- Interactive map of the mountain

Highest point
- Elevation: 1,889 m (6,198 ft)
- Prominence: 148 m (486 ft)
- Parent peak: Glittertinden
- Isolation: 1.9 km (1.2 mi)
- Coordinates: 61°41′54″N 8°40′27″E﻿ / ﻿61.69822°N 8.67422°E

Geography
- Location: Innlandet, Norway
- Parent range: Jotunheimen
- Topo map: 1618 III Glittertinden

= Smådalshøe =

Mountain in Innlandet, Norway

Smådalshøe is a mountain in Lom Municipality in Innlandet county, Norway. The 1889 m tall mountain is located in the Jotunheimen mountains within Jotunheimen National Park. The mountain sits about 16 km south of the village of Fossbergom and about 32 km southwest of the village of Vågåmo.
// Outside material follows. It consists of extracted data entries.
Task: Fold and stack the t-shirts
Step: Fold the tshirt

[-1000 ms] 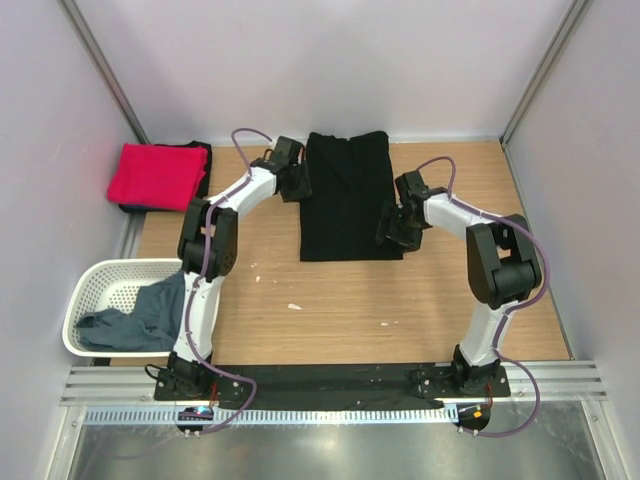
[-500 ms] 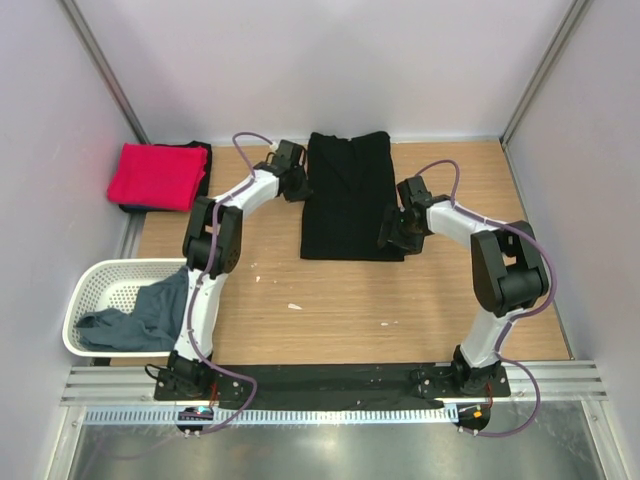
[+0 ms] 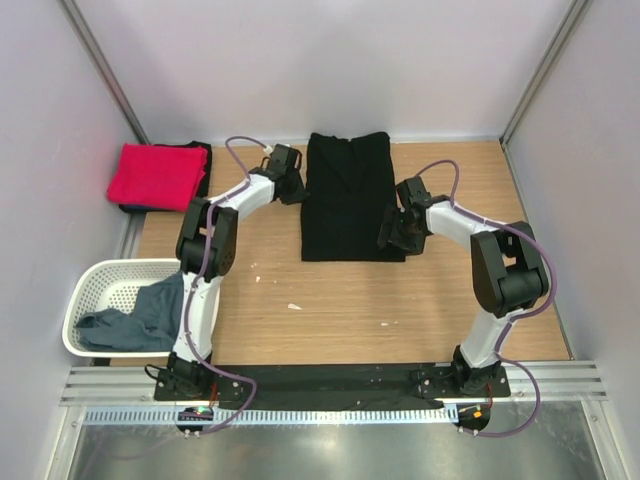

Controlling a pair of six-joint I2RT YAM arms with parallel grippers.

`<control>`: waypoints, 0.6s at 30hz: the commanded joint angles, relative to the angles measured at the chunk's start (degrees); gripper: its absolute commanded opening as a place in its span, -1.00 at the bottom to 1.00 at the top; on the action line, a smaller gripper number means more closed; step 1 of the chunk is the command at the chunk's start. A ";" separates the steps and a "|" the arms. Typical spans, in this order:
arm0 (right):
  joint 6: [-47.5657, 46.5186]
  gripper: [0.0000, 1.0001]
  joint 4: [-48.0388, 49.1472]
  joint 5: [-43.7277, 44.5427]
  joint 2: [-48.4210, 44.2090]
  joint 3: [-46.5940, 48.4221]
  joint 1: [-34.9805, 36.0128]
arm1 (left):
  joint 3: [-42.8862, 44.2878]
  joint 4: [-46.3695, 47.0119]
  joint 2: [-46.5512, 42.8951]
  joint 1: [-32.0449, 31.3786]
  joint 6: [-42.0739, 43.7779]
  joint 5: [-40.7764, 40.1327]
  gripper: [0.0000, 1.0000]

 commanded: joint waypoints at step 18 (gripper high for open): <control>1.82 0.79 -13.77 -3.87 -7.20 6.35 -3.17 | -29.10 -2.87 -29.00 -4.82 -16.32 4.89 0.33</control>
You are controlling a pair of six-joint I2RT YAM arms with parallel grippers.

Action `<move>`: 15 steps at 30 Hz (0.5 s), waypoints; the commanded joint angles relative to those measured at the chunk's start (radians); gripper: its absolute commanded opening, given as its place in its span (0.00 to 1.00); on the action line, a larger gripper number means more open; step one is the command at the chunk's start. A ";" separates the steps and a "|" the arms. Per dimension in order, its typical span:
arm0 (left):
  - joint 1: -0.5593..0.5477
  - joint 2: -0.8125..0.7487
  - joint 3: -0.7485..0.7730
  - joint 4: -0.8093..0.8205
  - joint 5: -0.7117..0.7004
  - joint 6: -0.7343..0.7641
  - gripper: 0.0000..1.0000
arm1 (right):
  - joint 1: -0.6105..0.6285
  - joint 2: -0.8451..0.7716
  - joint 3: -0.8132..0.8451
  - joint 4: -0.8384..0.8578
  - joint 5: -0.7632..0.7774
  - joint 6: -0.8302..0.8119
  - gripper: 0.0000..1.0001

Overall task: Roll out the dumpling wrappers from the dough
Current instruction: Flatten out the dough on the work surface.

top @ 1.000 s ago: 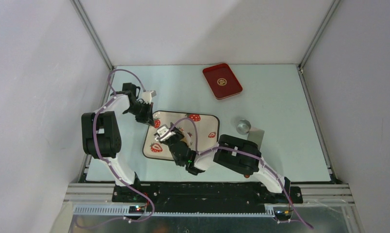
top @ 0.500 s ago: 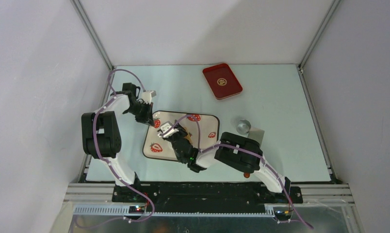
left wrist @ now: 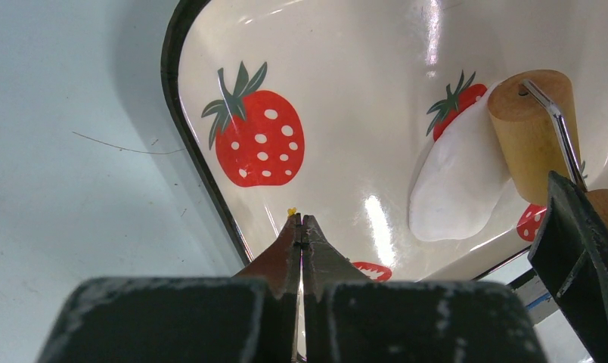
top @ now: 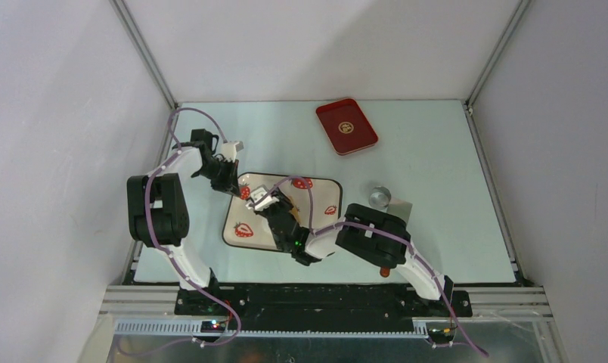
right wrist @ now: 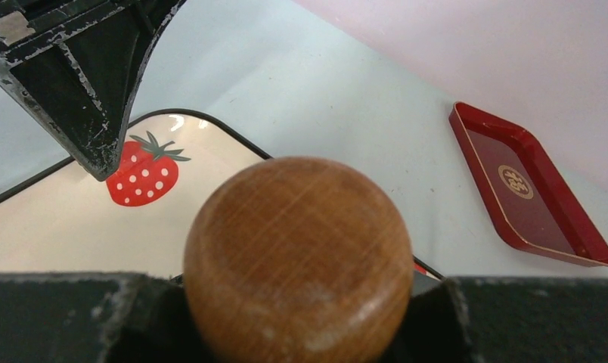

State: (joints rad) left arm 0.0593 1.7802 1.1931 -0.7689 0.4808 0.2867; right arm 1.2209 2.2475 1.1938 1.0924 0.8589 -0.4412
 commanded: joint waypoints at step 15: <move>0.003 0.006 0.005 0.018 -0.001 -0.020 0.00 | 0.104 0.120 -0.008 0.104 -0.085 -0.188 0.00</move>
State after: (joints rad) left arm 0.0593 1.7821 1.1931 -0.7681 0.4786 0.2844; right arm 1.2919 2.3196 1.1992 1.2469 0.8127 -0.7006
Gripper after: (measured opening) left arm 0.002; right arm 0.359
The mountain is surrounded by several other notable mountains including Kvitingskjølen to the northeast; Heranoshøi to the east; Hindnubben and Stornubben to the southeast; Veslekjølen and Austre Hestlægerhøe to the south; Glittertinden, Trollsteineggje, and Trollsteinrundhøe to the southwest; Svartholshøe, Gråhøe, and Store Trollhøin to the west, and Finnshalspiggen, Lauvhøe, and Eisteinhovde to the northwest.